▶ _TASK ITEM_:
Every line in the records below between the one holding "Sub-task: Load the" and the one holding "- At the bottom", inclusive, is to be set down exactly; all other lines are to be left out.

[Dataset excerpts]
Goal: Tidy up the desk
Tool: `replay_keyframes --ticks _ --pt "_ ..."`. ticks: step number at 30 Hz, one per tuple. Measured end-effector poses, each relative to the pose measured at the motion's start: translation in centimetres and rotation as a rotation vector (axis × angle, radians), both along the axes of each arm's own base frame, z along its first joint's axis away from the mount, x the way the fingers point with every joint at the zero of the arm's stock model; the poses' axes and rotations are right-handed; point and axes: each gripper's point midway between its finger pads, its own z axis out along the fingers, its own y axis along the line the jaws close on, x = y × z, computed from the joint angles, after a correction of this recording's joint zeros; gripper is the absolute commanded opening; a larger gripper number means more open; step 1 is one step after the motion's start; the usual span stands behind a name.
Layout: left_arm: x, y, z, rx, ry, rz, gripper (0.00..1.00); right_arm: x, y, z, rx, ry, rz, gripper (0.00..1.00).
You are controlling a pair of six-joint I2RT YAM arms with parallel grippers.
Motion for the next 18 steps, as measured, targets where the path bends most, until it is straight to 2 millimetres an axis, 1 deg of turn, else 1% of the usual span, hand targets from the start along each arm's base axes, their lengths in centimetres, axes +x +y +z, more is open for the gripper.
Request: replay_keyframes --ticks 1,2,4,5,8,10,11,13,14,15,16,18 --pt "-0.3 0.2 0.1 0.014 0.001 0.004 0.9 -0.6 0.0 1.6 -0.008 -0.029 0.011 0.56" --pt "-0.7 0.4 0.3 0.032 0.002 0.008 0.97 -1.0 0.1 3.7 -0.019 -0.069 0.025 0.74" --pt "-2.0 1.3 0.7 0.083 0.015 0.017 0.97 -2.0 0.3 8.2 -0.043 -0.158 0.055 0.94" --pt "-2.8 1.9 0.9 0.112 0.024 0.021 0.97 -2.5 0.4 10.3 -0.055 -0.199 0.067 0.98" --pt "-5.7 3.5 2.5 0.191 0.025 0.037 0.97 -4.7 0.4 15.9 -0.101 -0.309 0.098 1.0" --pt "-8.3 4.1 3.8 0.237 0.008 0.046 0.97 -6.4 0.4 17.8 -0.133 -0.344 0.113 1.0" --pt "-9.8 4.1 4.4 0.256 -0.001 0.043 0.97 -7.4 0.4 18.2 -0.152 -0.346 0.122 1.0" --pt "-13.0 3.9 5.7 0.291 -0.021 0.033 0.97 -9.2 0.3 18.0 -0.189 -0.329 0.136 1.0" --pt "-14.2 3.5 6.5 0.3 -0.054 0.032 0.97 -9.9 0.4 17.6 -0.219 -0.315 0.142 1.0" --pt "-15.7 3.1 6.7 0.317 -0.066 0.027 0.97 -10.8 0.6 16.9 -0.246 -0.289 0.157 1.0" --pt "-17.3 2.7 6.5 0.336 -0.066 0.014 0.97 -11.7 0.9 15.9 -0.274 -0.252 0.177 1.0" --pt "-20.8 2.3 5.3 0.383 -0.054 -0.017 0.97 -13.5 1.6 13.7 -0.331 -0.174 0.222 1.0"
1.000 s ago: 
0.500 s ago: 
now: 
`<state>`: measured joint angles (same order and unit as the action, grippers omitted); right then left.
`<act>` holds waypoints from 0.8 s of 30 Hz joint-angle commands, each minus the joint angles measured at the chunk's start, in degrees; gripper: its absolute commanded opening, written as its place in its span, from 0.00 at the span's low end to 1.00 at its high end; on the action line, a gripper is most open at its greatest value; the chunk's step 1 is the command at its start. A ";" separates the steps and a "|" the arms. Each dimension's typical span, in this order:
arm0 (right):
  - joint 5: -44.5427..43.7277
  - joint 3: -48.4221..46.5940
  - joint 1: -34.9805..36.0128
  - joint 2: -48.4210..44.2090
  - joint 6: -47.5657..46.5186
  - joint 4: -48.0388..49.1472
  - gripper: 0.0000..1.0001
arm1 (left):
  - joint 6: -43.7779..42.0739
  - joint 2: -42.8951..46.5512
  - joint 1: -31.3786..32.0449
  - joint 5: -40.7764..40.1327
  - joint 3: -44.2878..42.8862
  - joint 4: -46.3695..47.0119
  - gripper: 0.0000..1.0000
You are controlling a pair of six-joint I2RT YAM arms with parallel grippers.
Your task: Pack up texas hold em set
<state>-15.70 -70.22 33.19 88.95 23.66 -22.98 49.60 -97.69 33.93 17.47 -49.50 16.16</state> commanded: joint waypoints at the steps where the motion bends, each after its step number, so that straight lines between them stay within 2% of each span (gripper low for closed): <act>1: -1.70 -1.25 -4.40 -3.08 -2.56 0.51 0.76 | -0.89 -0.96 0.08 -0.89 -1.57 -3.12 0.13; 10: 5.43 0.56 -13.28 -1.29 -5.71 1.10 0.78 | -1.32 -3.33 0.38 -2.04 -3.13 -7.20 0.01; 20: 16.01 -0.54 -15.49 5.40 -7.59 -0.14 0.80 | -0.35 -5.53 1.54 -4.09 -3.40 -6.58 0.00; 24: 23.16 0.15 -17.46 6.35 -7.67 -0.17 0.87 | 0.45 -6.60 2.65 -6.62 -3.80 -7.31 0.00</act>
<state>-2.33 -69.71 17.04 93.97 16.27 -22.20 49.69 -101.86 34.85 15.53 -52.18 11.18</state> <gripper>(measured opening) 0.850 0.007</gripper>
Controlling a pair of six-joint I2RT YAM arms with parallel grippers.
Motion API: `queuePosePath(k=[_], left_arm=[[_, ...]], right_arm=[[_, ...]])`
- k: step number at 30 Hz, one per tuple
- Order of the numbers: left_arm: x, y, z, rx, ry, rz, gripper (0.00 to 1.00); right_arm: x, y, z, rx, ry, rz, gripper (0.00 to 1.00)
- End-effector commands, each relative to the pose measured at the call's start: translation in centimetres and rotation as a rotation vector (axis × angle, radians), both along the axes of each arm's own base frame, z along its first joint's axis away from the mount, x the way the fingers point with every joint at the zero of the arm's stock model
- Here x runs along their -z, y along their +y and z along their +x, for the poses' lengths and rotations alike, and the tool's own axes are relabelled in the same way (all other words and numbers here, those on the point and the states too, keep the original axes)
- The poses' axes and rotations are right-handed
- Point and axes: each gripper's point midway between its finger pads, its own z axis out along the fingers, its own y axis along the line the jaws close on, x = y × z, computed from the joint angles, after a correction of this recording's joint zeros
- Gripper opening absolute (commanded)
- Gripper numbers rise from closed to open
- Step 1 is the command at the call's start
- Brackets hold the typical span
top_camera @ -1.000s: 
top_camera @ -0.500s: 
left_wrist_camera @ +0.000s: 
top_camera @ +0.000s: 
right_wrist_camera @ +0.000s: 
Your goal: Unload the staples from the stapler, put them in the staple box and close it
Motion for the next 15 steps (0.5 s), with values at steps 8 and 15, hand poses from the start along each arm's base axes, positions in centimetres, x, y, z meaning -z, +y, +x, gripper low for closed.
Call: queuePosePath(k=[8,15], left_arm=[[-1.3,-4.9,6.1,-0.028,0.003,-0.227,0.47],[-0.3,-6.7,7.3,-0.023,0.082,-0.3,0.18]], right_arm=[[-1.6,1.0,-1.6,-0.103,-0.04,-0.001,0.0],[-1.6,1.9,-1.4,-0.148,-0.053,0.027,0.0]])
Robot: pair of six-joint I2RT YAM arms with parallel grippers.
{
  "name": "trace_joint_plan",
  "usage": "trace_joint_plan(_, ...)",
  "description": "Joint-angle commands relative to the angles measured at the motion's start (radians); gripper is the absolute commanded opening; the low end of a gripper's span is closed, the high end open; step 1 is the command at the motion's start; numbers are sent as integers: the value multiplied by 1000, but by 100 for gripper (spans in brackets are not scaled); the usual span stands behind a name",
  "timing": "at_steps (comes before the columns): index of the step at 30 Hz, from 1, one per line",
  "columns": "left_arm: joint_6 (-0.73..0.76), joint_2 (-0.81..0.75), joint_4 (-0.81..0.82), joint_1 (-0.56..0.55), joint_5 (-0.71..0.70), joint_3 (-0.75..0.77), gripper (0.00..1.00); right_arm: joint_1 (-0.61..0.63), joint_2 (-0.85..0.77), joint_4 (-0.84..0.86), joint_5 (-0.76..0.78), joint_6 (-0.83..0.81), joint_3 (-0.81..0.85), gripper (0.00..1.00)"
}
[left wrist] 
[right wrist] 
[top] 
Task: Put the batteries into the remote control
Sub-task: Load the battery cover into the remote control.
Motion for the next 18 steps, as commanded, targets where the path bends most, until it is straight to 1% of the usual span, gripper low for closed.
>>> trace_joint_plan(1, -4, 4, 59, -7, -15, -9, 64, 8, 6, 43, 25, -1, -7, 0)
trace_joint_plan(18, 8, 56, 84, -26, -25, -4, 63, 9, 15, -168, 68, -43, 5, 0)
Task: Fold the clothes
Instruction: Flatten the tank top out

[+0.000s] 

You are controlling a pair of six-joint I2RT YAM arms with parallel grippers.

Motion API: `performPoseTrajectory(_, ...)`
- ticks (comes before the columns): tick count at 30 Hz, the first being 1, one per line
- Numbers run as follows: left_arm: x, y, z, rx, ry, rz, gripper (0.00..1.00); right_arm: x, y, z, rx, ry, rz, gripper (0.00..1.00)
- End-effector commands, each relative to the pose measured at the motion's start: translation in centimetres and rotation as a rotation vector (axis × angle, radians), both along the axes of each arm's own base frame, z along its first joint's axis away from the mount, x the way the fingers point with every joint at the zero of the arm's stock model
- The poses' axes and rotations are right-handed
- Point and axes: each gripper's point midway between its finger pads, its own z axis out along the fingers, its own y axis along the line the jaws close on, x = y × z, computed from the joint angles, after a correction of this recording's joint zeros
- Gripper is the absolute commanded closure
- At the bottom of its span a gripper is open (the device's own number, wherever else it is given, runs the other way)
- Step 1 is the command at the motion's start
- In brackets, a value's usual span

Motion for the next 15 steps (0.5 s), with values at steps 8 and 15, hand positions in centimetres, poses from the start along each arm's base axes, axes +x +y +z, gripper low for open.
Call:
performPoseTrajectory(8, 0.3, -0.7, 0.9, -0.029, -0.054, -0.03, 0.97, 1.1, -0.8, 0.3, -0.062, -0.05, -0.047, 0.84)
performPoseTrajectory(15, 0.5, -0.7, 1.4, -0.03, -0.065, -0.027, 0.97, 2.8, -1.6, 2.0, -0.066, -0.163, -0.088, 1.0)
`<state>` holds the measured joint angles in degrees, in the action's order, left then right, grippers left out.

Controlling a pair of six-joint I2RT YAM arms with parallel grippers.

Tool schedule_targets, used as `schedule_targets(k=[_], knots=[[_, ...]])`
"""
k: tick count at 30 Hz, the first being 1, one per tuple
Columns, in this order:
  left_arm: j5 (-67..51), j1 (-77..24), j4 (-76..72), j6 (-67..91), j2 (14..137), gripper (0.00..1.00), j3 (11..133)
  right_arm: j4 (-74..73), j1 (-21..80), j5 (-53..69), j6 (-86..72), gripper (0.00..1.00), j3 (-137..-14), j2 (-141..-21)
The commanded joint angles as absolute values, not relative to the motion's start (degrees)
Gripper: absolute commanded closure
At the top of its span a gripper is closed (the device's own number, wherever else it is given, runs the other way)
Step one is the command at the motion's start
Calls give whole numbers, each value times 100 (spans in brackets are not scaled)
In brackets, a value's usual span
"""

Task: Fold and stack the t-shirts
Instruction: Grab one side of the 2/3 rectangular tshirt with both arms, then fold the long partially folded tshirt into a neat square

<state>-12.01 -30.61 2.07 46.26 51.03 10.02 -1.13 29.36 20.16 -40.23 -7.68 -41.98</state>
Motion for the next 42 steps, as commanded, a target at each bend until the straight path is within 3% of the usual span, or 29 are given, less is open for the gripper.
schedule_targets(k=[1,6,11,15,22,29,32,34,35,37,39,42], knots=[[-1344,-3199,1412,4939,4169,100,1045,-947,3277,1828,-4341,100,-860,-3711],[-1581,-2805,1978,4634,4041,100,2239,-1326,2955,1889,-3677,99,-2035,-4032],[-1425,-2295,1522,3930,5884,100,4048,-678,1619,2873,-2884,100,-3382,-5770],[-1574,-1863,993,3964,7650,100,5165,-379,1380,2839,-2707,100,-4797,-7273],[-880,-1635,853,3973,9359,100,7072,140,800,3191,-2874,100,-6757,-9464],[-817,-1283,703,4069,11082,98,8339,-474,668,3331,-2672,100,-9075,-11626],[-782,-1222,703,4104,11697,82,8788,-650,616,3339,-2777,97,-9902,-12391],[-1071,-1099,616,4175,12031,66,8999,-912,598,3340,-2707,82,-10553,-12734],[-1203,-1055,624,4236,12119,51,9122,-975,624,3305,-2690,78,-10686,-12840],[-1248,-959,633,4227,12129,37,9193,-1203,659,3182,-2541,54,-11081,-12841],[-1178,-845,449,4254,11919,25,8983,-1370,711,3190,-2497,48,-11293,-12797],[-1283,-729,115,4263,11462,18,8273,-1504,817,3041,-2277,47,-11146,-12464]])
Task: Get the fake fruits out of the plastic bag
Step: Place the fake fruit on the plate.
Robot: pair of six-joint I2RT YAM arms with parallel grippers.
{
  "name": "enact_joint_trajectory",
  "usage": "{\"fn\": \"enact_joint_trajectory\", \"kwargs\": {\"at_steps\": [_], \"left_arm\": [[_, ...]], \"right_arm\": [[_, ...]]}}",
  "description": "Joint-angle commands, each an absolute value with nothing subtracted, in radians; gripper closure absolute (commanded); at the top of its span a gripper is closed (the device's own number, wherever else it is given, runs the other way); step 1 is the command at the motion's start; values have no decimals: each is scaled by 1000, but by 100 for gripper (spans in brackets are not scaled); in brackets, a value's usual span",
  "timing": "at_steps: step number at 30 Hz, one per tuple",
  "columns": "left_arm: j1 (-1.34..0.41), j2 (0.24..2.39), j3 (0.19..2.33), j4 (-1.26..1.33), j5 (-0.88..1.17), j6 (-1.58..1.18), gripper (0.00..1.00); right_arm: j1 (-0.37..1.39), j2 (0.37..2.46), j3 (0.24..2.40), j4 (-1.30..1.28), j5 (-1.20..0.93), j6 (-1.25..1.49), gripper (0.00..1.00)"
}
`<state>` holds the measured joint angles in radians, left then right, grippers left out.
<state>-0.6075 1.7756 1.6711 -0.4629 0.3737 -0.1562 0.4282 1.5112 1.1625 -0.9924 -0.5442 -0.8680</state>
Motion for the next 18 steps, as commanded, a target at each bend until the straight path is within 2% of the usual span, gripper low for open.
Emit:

▶ _TASK ANSWER_:
Sub-task: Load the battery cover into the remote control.
Motion for the next 18 steps, as commanded, targets where the path bends most, until it is straight to 1% of the usual span, gripper low for closed.
>>> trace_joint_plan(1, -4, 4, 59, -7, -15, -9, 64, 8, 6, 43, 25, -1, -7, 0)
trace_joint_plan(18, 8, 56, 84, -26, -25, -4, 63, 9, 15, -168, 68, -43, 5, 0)
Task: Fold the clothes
Instruction: Flatten the tank top out

[+0.000s] 

You are controlling a pair of six-joint I2RT YAM arms with parallel grippers.

Motion API: `performPoseTrajectory(_, ...)`
- ticks (comes before the columns): tick count at 30 Hz, the first being 1, one per line
- Numbers run as follows: left_arm: x, y, z, rx, ry, rz, gripper (0.00..1.00); right_arm: x, y, z, rx, ry, rz, gripper (0.00..1.00)
- End-effector commands, each relative to the pose measured at the motion's start: translation in centimetres and rotation as a rotation vector (axis × angle, radians), both along the axes of each arm's own base frame, z along its first joint's axis away from the mount, x the way the fingers point with every joint at the zero of the arm's stock model
- The poses' axes and rotations are right-handed
- Point and axes: each gripper's point midway between its finger pads, its own z axis out along the fingers, its own y axis along the line the jaws close on, x = y × z, computed from the joint angles, after a correction of this recording's joint zeros
- Gripper is the absolute commanded closure
- At the bottom of its span a gripper is open (the device's own number, wherever else it is given, runs the other way)

Nothing further remains to be added to the answer.